• DATASET EXTRACT:
────
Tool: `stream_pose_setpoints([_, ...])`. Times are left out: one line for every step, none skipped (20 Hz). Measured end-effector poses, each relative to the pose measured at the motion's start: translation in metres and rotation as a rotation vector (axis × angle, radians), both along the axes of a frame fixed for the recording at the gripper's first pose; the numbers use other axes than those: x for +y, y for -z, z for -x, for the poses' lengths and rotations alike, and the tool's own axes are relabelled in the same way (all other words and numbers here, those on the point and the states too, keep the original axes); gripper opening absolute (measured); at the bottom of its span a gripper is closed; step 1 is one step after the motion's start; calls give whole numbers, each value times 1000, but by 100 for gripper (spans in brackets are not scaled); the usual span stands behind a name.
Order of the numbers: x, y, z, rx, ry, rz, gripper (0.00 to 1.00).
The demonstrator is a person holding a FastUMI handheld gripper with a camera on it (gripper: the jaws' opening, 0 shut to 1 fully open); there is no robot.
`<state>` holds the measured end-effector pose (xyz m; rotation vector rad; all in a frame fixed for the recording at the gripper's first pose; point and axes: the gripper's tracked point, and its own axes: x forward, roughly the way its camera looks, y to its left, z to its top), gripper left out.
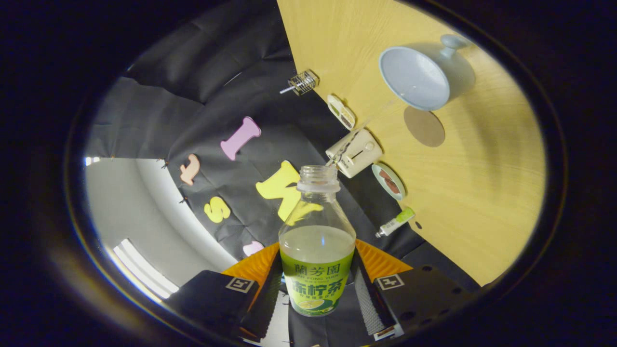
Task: Take the bottle from table, then pour the juice into the cup, finally place the bottle on the coaster
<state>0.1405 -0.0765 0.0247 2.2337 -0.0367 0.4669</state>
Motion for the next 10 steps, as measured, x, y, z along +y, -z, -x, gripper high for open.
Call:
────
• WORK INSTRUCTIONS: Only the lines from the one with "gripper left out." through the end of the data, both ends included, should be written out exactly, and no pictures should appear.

• RESPONSE BOX:
`<state>` holds the measured end-effector pose (xyz m; rotation vector rad; all in a frame fixed for the recording at the gripper's first pose; point and axes: the gripper's tracked point, and its own axes: x forward, roughly the way its camera looks, y to its left, z to its top), gripper left out.
Task: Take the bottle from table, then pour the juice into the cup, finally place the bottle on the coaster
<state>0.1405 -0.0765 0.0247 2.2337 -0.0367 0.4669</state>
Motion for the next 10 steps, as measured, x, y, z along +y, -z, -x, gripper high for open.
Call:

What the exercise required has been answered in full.